• **To do**
Restate all of the entries exactly, dropping any pictures they hold.

Record extracts below:

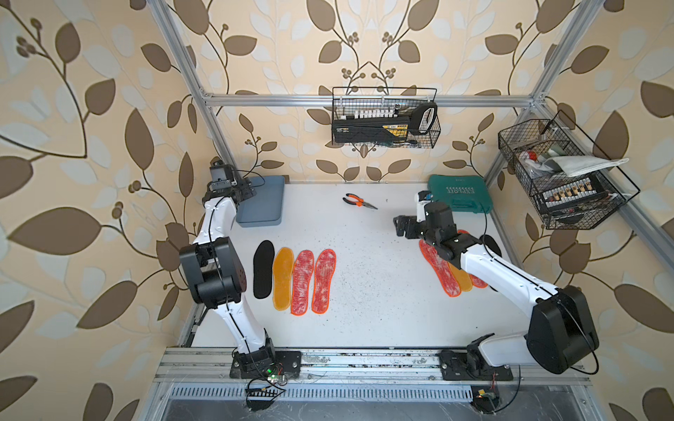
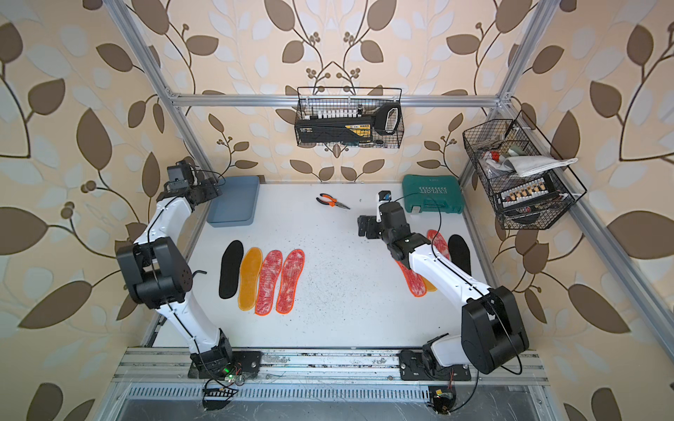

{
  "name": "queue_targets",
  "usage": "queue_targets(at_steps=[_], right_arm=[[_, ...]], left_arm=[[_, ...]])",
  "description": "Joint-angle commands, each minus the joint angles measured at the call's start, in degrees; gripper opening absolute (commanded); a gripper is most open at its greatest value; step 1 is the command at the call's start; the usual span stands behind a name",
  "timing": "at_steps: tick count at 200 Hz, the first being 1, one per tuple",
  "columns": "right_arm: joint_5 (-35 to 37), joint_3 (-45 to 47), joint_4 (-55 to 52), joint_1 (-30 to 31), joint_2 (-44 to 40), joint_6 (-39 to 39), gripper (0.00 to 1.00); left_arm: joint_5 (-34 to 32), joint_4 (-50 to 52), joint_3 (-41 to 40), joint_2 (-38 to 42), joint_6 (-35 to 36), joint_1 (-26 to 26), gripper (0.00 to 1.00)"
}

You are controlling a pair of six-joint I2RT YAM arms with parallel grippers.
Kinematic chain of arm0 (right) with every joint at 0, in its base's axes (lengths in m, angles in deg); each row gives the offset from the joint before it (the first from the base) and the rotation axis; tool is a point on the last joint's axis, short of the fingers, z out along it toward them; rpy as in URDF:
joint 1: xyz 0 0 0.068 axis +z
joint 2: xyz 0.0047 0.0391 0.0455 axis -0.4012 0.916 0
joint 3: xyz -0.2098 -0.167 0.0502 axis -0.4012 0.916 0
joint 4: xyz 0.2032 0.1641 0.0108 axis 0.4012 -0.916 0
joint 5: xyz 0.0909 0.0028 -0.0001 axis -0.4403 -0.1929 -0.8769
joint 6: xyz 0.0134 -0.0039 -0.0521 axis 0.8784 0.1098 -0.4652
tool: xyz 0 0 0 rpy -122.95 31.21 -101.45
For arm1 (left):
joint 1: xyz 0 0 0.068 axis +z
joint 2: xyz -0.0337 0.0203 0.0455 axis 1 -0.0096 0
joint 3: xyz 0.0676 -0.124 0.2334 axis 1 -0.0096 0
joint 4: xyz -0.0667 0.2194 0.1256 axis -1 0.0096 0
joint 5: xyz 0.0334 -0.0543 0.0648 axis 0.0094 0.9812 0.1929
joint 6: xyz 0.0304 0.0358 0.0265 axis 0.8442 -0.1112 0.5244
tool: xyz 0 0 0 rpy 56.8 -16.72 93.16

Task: Put the insoles into the storage box
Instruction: Pick up the storage box at the corner of the board.

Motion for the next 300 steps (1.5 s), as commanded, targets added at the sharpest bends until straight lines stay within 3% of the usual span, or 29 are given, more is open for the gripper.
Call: queue_targets(at_steps=[1, 58, 91, 114, 146, 157, 173, 197, 219, 238, 256, 300], right_arm=[[-1.3, 4.6, -2.3, 0.9, -0.5, 0.1, 0.92], [3.5, 12.9, 8.9, 10.1, 0.6, -1.1, 0.91], [4.2, 11.7, 8.5, 10.7, 2.5, -0.7, 0.91], [3.7, 11.5, 8.5, 10.7, 2.6, -0.7, 0.91], [4.0, 11.0, 7.8, 10.8, 2.5, 0.0, 0.92], [4.2, 11.1, 7.8, 10.8, 2.5, 0.1, 0.92], [4.6, 11.0, 7.6, 10.7, 2.7, 0.2, 0.92], [4.7, 10.7, 7.3, 10.7, 2.7, 0.4, 0.92], [4.8, 10.5, 6.9, 10.7, 2.7, 0.6, 0.92], [4.9, 10.2, 6.6, 10.7, 2.8, 0.7, 0.93], [5.5, 9.1, 5.0, 10.7, 3.4, 0.8, 0.93], [8.8, 8.9, 3.3, 10.7, 2.8, 1.6, 0.93]], left_arm=[[1.9, 12.4, 8.2, -7.0, 2.6, 1.8, 0.86], [1.3, 13.1, 17.7, -18.2, 5.4, 3.7, 0.88], [2.8, 15.7, 24.7, -23.6, 6.7, 4.0, 0.87], [3.0, 16.6, 26.8, -25.7, 7.2, 4.1, 0.76], [3.3, 16.9, 27.4, -27.7, 7.2, 4.0, 0.74], [3.6, 17.8, 28.1, -28.7, 7.4, 4.0, 0.67], [3.6, 18.3, 28.7, -29.5, 7.4, 4.0, 0.66], [4.9, 18.5, 28.7, -29.7, 7.4, 3.9, 0.46], [4.0, 18.6, 28.3, -28.8, 7.3, 3.1, 0.31], [2.5, 18.4, 26.9, -26.5, 7.2, 1.7, 0.10], [1.9, 17.3, 22.6, -21.8, 6.2, 0.3, 0.00], [1.1, 12.5, 2.5, -1.7, 1.6, -5.0, 0.00]])
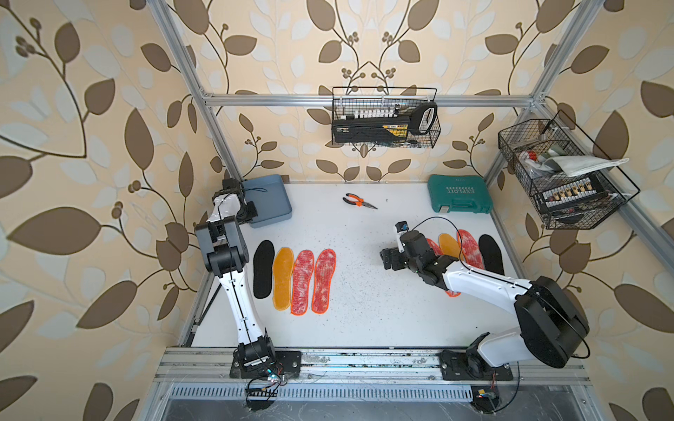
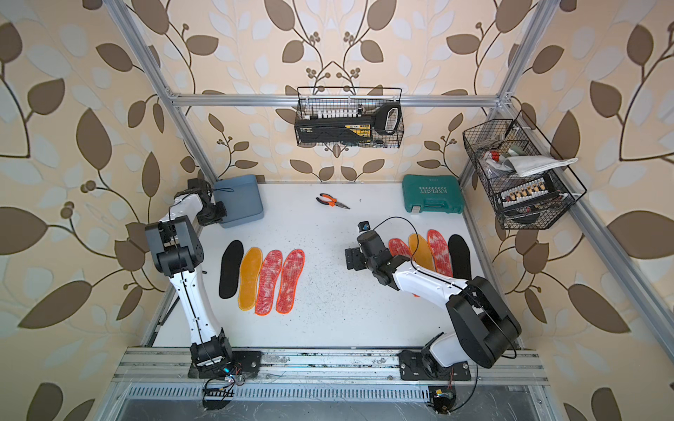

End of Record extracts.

• **Output of the task**
{
  "name": "queue_targets",
  "usage": "queue_targets(at_steps=[_], right_arm=[[_, ...]], left_arm=[[_, ...]])",
  "description": "Joint-angle commands, each minus the joint angles measured at the call's start, in degrees; gripper opening absolute (commanded); a gripper is most open at its greatest value; step 1 is the command at the call's start; the usual span stands behind a name",
  "timing": "at_steps: tick count at 200 Hz, the first being 1, one per tuple",
  "columns": "right_arm: joint_5 (-35 to 37), joint_3 (-45 to 47), joint_4 (-55 to 52), joint_1 (-30 to 31), joint_2 (-44 to 40), joint_6 (-39 to 39), gripper (0.00 to 1.00); left_arm: joint_5 (-34 to 32), joint_4 (-50 to 52), joint_3 (-41 to 40), joint_2 (-38 to 42), joint_6 (-35 to 36), joint_1 (-26 to 26), gripper (0.00 to 1.00)"
}

You are controlling a pair of six-joint I2RT YAM arms with parallel grippers.
Kinematic chain of arm0 (right) with every joint at 0, in its base's axes (lengths in m, angles in deg); each row gives the offset from the joint before it (the first from the base) and the rotation axis; tool is a point on the last joint's axis, short of the fingers, z out along it toward them; rpy as in URDF:
joint 1: xyz 0 0 0.068 axis +z
joint 2: xyz 0.0047 0.0391 0.0455 axis -0.4012 0.916 0
joint 3: xyz -0.2098 -0.167 0.0502 axis -0.4012 0.916 0
joint 4: xyz 0.2032 0.1641 0.0108 axis 0.4012 -0.916 0
joint 5: xyz 0.0909 0.0028 -0.0001 axis -0.4403 -0.1929 -0.8769
joint 6: xyz 0.0134 -0.0039 -0.0521 axis 0.8784 0.1098 -0.4652
tool: xyz 0 0 0 rpy -122.95 31.21 -101.45
For arm1 (left):
joint 1: xyz 0 0 0.068 axis +z
joint 2: xyz -0.0337 0.0203 0.0455 axis 1 -0.0096 0
joint 3: xyz 0.0676 -0.124 0.2334 axis 1 -0.0096 0
joint 4: xyz -0.0667 0.2194 0.1256 axis -1 0.0096 0
joint 5: xyz 0.0334 -0.0543 0.0648 axis 0.0094 0.9812 0.1929
joint 6: xyz 0.0304 0.0358 0.0265 axis 0.8442 -0.1112 0.5244
tool: xyz 0 0 0 rpy 56.8 -16.72 93.16

Task: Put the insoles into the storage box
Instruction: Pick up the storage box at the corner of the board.

Motion for the next 300 steps (1.5 s), as commanded, targets added at the sharpest bends until straight lines stay within 3% of the usual span, or 29 are given, more is open for the gripper.
Call: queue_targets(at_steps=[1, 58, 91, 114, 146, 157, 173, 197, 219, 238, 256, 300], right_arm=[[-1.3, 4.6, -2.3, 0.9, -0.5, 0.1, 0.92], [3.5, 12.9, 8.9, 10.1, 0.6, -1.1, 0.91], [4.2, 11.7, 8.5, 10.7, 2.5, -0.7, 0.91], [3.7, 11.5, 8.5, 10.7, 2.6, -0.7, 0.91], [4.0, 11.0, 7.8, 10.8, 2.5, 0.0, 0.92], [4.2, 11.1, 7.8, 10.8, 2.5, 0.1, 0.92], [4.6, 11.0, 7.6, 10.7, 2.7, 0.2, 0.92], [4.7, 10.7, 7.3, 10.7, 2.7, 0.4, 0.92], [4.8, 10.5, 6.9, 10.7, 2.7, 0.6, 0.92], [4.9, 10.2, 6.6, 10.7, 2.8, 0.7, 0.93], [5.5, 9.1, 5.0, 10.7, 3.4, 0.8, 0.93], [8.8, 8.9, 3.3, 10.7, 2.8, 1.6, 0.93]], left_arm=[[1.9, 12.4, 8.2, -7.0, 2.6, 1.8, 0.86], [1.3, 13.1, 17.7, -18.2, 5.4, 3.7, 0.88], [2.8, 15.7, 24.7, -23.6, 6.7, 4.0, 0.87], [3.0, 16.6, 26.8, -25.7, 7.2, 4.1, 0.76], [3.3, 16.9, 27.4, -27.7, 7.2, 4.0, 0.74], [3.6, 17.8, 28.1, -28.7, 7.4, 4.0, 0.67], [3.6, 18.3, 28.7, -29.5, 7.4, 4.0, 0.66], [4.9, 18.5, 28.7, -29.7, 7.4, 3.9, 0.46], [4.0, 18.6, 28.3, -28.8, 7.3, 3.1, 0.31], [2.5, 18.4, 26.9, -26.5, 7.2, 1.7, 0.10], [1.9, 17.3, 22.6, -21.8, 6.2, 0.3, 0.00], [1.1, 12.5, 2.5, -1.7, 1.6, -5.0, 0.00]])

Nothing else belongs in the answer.